§ **About this task**
Ignoring the images, restate the records below word for word.

§ **Data shown**
______

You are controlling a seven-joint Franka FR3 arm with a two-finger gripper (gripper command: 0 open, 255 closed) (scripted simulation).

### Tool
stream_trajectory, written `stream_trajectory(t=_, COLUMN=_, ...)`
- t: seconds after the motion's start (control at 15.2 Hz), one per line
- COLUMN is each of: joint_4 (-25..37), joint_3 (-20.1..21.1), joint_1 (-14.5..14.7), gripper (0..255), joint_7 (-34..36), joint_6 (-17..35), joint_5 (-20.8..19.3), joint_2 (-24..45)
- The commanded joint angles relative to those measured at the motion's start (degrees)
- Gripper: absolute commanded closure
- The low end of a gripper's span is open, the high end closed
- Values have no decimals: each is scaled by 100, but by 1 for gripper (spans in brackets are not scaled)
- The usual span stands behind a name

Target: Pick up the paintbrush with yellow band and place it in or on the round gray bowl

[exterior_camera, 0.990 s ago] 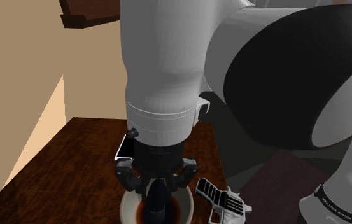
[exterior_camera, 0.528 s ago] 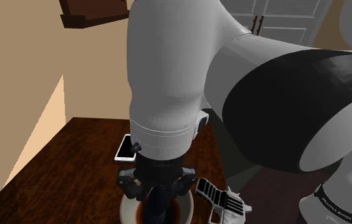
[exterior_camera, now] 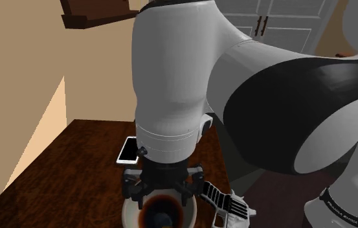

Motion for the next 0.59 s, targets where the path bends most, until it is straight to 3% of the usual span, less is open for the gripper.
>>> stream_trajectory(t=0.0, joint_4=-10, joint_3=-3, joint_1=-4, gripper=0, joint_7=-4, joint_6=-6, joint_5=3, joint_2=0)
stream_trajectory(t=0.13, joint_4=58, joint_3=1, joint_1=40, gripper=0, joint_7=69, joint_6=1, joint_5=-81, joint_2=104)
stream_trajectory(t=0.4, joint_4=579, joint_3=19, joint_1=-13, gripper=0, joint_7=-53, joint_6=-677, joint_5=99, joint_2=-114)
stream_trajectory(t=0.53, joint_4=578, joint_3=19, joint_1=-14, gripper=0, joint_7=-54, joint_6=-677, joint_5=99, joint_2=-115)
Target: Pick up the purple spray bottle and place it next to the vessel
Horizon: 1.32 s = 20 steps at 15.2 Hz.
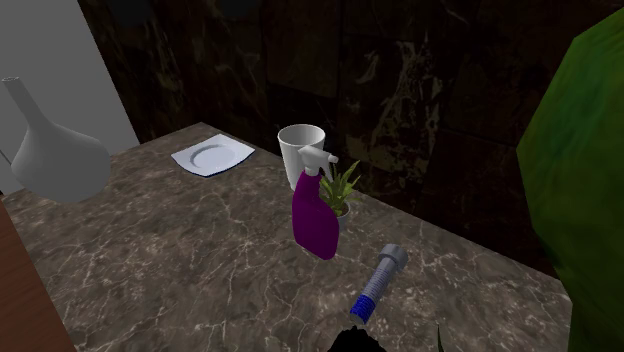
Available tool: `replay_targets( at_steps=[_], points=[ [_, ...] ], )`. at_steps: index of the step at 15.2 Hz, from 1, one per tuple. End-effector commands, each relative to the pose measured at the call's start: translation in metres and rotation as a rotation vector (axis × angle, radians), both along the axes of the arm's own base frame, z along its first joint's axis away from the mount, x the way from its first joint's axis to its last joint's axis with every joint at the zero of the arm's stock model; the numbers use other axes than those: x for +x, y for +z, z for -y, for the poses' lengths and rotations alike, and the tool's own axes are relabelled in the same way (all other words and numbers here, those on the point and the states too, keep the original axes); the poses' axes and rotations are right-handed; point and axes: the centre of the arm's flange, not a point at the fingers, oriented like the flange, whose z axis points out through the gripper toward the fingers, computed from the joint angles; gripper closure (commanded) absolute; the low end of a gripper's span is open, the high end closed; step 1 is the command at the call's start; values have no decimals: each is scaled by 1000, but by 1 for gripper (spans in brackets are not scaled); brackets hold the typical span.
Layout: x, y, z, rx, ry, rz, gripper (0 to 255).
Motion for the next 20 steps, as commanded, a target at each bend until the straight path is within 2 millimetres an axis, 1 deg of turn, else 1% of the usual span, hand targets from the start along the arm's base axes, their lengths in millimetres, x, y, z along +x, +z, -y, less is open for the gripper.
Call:
replay_targets(
  at_steps=[1, 6, 11, 16, 20],
  points=[
    [0, 0, 0, 0, 0, 0, 0],
    [18, -55, 47, 56, 256, 37, 0],
    [49, -111, 85, 113, 513, 74, 0],
    [90, -167, 110, 169, 769, 111, 0],
    [128, -212, 119, 214, 974, 141, 0]
  ],
)
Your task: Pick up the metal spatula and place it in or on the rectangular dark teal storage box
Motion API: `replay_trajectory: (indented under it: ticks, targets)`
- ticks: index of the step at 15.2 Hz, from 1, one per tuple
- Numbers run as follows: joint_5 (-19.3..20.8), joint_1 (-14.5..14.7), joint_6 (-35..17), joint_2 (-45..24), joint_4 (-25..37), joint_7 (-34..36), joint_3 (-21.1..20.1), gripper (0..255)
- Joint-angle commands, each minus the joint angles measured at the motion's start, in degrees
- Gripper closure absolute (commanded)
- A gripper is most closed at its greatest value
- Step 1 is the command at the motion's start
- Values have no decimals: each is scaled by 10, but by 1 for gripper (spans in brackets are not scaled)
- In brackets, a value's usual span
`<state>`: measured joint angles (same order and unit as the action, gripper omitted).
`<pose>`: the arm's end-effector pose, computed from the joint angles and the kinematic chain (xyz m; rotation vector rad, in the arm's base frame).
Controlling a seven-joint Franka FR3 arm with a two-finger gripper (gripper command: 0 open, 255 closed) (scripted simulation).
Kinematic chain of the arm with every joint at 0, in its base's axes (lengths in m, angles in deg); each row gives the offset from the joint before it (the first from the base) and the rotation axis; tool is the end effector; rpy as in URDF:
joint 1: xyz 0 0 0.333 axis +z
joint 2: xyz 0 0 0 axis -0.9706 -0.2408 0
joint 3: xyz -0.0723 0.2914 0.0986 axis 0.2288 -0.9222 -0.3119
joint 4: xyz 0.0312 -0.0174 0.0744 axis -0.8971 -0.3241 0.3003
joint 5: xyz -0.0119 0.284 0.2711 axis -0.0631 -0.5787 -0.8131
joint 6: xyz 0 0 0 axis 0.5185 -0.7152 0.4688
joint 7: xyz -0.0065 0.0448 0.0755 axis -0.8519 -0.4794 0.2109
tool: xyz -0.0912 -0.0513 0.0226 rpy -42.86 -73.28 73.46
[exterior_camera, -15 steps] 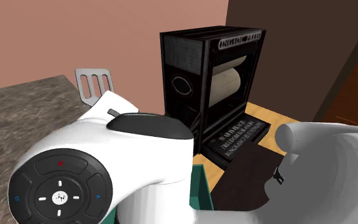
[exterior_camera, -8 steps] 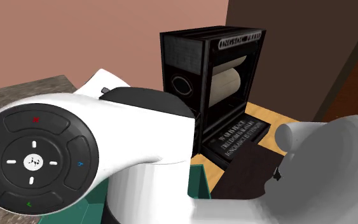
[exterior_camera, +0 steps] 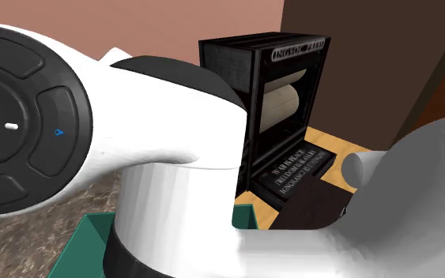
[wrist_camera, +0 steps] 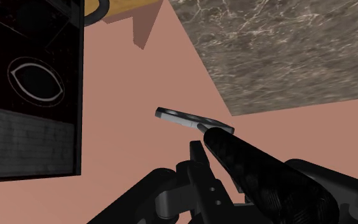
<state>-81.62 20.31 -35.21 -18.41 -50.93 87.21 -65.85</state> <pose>0.3554 0.5255 0.5846 2.4297 -0.5981 1.4761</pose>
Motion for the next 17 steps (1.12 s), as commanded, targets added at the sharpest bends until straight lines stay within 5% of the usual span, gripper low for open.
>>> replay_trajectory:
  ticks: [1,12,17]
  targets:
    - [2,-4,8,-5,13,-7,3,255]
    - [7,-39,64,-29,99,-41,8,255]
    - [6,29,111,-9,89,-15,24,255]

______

§ **Task result**
You are controlling a seven-joint Franka FR3 arm with a two-finger gripper (gripper command: 0 open, 255 closed) (scripted simulation).

### Tool
stream_trajectory, written `stream_trajectory(t=_, COLUMN=_, ...)`
- t: seconds after the motion's start (control at 15.2 Hz), one per line
- COLUMN is each of: joint_4 (-25..37), joint_3 (-20.1..21.1), joint_1 (-14.5..14.7), gripper (0..255), joint_7 (-34..36), joint_6 (-17..35), joint_5 (-20.8..19.3), joint_2 (-24..45)
- The commanded joint angles relative to those measured at the motion's start (degrees)
- Gripper: absolute commanded closure
- The low end of a gripper's span is open, the high end closed
- Values have no decimals: each is scaled by 100, but by 1 for gripper (spans in brackets are not scaled)
- The usual span stands behind a name

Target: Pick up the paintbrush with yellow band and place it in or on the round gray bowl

[exterior_camera, 0.990 s ago] 
[exterior_camera, 0.528 s ago] 
[exterior_camera, now] 

Motion for the next 0.59 s, targets where the path bends most, until it is straight to 3% of the usual span, less is open for the gripper.
>>> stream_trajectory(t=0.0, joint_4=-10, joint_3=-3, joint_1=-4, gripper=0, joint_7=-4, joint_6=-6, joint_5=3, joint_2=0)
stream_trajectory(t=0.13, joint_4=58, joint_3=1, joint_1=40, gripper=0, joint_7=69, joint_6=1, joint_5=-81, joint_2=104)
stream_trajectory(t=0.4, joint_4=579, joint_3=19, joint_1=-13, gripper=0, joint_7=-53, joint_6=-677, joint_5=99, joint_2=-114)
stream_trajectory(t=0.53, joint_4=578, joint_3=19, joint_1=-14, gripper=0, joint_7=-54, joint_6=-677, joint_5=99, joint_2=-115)
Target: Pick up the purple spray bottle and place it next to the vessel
Horizon: 1.32 s = 20 steps at 15.2 Hz.
Available tool: `replay_targets( at_steps=[_], points=[ [_, ...] ], )`. at_steps: index of the step at 15.2 Hz, from 1, one per tuple. End-effector commands, each relative to the pose measured at the call's start: translation in metres and rotation as a rotation vector (axis × angle, radians), both along the axes of the arm's own base frame, z along its first joint's axis away from the mount, x the way from its first joint's axis to its last joint's axis with every joint at the zero of the arm's stock model; the numbers use other axes than those: x for +x, y for +z, z for -y, for the poses' lengths and rotations alike, and the tool's own axes are relabelled in the same way (all other words and numbers here, those on the point and the states too, keep the original axes); the poses' axes and rotations are right-handed; point and axes: the centre of the arm's flange, not a point at the fingers, oriented like the flange, whose z axis points out through the gripper toward the fingers, computed from the joint angles; gripper closure (commanded) absolute; the low end of a gripper's span is open, the high end closed; step 1 is the command at the call's start; values have no decimals: each is scaled by 1000, but by 1 for gripper (spans in brackets are not scaled); brackets hold the typical span.
Layout: x, y, z, rx, ry, rz, gripper (0 to 255).
Motion for the next 20 steps, as commanded, a target at each bend until the straight path is within 2 millimetres an axis, 1 deg of turn, else 1% of the usual span, hand targets from the start along the arm's base axes, their lengths in millimetres, x, y, z along +x, +z, -y, less is open for the gripper.
Call:
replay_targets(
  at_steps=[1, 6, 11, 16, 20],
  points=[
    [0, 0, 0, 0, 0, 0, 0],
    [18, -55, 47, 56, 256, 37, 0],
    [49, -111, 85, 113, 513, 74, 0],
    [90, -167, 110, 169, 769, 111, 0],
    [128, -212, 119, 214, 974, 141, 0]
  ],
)
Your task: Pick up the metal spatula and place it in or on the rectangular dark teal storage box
Motion API: `replay_trajectory: (indented under it: ticks, targets)`
- ticks: index of the step at 15.2 Hz, from 1, one per tuple
- Numbers run as follows: joint_5 (-19.3..20.8), joint_1 (-14.5..14.7), joint_6 (-35..17), joint_2 (-45..24), joint_4 (-25..37), joint_7 (-34..36), joint_3 (-21.1..20.1), gripper (0..255)
- Joint-angle commands, each minus the joint angles measured at the motion's start, in degrees
- Gripper closure absolute (commanded)
- A gripper is most closed at its greatest value
- Step 1 is the command at the motion's start
- Values have no decimals: each is scaled by 10, but by 1 for gripper (spans in brackets are not scaled)
- In brackets, a value's usual span
`<state>`: measured joint angles (same order and unit as the action, gripper omitted).
`<pose>`: the arm's end-effector pose, computed from the joint angles and the kinematic chain (xyz m; rotation vector rad, in the arm's base frame).
Controlling a seven-joint Franka FR3 arm with a two-finger gripper (gripper command: 0 open, 255 closed) (scripted simulation).
Kinematic chain of the arm with every joint at 0, in its base's axes (lengths in m, angles in deg); each row gives the offset from the joint before it (the first from the base) and the rotation axis; tool is the end effector; rpy as in URDF:
joint 1: xyz 0 0 0.333 axis +z
joint 2: xyz 0 0 0 axis -0.9706 -0.2408 0
joint 3: xyz -0.0723 0.2914 0.0986 axis 0.2288 -0.9222 -0.3119
joint 4: xyz 0.0312 -0.0174 0.0744 axis -0.8971 -0.3241 0.3003
joint 5: xyz -0.0119 0.284 0.2711 axis -0.0631 -0.5787 -0.8131
joint 6: xyz 0 0 0 axis 0.5185 -0.7152 0.4688
joint 7: xyz -0.0065 0.0448 0.0755 axis -0.8519 -0.4794 0.2109
tool: xyz -0.0912 -0.0513 0.0226 rpy -42.86 -73.28 73.46
[exterior_camera, -15 steps] 
[exterior_camera, -8 steps] 
[exterior_camera, +0 steps] 
[wrist_camera, +0 steps] 
<state>-81.62 20.31 -35.21 -18.41 -50.93 87.21 -65.85</state> <pose>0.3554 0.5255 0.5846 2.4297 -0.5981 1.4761</pose>
Motion for the next 17 steps (1.12 s), as commanded, targets added at the sharpest bends until straight lines stay within 5% of the usual span, gripper low for open.
>>> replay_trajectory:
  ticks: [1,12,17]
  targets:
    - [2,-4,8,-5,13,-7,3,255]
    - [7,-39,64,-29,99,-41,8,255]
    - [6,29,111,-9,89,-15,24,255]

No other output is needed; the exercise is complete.